- **TASK STATEMENT**:
Extract the lines of the material below, beginning with the first and ending with the line that holds "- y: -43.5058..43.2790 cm". Skip every picture.
BEGIN MATERIAL PROVIDED
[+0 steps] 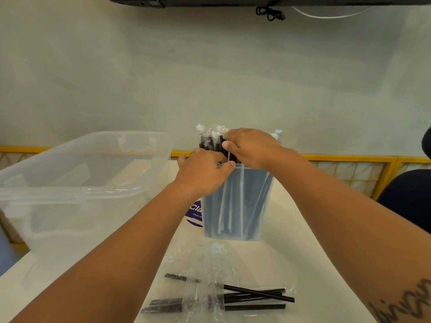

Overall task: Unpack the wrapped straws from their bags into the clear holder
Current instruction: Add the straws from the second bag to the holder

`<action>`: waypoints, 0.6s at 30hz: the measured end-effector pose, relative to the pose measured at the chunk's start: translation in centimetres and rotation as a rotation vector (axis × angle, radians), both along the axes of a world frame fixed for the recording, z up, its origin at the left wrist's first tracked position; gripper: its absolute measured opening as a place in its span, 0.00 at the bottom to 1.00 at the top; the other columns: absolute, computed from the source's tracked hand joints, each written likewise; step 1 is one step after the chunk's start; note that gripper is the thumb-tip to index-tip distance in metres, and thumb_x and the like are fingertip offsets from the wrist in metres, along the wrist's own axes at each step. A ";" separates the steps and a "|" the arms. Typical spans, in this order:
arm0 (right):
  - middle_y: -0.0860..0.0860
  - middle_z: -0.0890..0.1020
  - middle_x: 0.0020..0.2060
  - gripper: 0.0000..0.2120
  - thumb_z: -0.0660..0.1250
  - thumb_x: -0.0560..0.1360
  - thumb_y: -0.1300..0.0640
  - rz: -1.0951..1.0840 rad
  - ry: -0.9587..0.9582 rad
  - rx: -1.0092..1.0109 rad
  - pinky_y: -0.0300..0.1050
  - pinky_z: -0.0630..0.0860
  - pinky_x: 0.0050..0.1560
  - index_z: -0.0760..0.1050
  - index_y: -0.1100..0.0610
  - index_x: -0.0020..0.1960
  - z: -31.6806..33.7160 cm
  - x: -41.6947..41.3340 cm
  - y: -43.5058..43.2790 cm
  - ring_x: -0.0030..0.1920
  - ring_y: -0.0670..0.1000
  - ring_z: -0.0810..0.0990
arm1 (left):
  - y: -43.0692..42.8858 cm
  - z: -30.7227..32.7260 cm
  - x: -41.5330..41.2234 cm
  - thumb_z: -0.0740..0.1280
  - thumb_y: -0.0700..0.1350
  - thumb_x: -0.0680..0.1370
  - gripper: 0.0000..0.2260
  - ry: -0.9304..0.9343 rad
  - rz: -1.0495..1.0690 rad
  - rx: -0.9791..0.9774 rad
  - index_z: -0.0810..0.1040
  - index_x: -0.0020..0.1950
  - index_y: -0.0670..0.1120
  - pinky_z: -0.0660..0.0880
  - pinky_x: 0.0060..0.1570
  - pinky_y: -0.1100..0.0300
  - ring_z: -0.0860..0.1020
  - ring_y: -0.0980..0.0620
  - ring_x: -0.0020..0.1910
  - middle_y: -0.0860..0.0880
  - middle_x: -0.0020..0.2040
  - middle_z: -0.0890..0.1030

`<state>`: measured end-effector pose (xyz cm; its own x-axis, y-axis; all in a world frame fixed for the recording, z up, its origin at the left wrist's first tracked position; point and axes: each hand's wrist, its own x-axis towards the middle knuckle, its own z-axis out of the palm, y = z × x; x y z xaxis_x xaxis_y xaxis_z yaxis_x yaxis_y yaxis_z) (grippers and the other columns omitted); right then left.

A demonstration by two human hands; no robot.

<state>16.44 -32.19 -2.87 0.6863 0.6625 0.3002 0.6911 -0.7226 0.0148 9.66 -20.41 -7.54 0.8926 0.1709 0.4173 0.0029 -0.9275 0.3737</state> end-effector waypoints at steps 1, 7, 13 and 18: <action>0.54 0.75 0.57 0.20 0.47 0.82 0.47 -0.018 0.003 -0.044 0.51 0.65 0.61 0.70 0.59 0.59 0.1 -0.2 -0.1 0.64 0.57 0.70 | 0.0 -0.3 -0.1 0.58 0.57 0.79 0.14 -0.025 -0.008 -0.014 0.78 0.57 0.54 0.60 0.65 0.45 0.70 0.49 0.62 0.52 0.52 0.78; 0.53 0.54 0.76 0.27 0.46 0.81 0.44 -0.030 -0.021 0.110 0.50 0.49 0.75 0.50 0.55 0.76 -0.6 -1.4 -1.3 0.76 0.53 0.50 | -0.9 -2.4 -3.3 0.64 0.50 0.77 0.20 -0.240 0.007 -0.168 0.70 0.69 0.50 0.59 0.68 0.49 0.58 0.47 0.73 0.48 0.73 0.62; 0.52 0.68 0.71 0.24 0.54 0.79 0.48 0.091 0.064 0.981 0.44 0.59 0.70 0.62 0.55 0.73 -4.4 -5.7 -4.4 0.72 0.50 0.64 | -3.1 -5.5 -9.2 0.68 0.56 0.74 0.27 0.057 -0.252 -0.123 0.65 0.71 0.56 0.58 0.70 0.55 0.61 0.54 0.71 0.56 0.71 0.64; 0.54 0.69 0.70 0.29 0.50 0.75 0.43 -0.032 0.163 0.829 0.44 0.59 0.69 0.64 0.54 0.72 -10.1 -8.7 -6.5 0.72 0.52 0.64 | -5.7 -8.6 -10.4 0.68 0.54 0.72 0.26 0.697 -0.324 0.296 0.67 0.69 0.55 0.41 0.73 0.43 0.66 0.51 0.68 0.53 0.65 0.71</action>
<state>7.78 -38.72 -12.98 0.7777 0.2514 0.5762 0.6178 -0.4752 -0.6265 -0.75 -26.13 -16.13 0.9496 -0.1701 -0.2632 -0.1412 -0.9820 0.1251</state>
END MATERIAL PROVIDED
- **OUTPUT OF THE TASK**:
[+0 steps] 

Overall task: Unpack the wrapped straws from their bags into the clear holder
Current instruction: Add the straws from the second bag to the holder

`<action>`: waypoints, 0.6s at 30hz: the measured end-effector pose, relative to the pose measured at the chunk's start: translation in centimetres and rotation as a rotation vector (axis × angle, radians), both along the axes of a world frame fixed for the recording, z up, its origin at the left wrist's first tracked position; gripper: its absolute measured opening as a place in its span, 0.00 at the bottom to 1.00 at the top; the other columns: absolute, computed from the source's tracked hand joints, each written likewise; step 1 is one step after the chunk's start; note that gripper is the thumb-tip to index-tip distance in metres, and thumb_x and the like are fingertip offsets from the wrist in metres, along the wrist's own axes at each step. A ";" separates the steps and a "|" the arms. Typical spans, in this order:
arm0 (right):
  - middle_y: -0.0860..0.0860
  - middle_z: -0.0890..0.1020
  - middle_x: 0.0020..0.2060
  - gripper: 0.0000..0.2120
  - thumb_z: -0.0660..0.1250
  - thumb_x: -0.0560..0.1360
  - thumb_y: -0.1300..0.0640
  - rz: -1.0951..1.0840 rad
  - ry: -0.9587..0.9582 rad
  - rx: -1.0092..1.0109 rad
  - pinky_y: -0.0300..0.1050
  - pinky_z: -0.0630..0.0860
  - pinky_x: 0.0050..0.1560
  - index_z: -0.0760..0.1050
  - index_y: -0.1100..0.0610
  - index_x: -0.0020..0.1960
  - z: -31.6806..33.7160 cm
  - x: -41.6947..41.3340 cm
  - y: -43.5058..43.2790 cm

For this exercise, nothing more is required.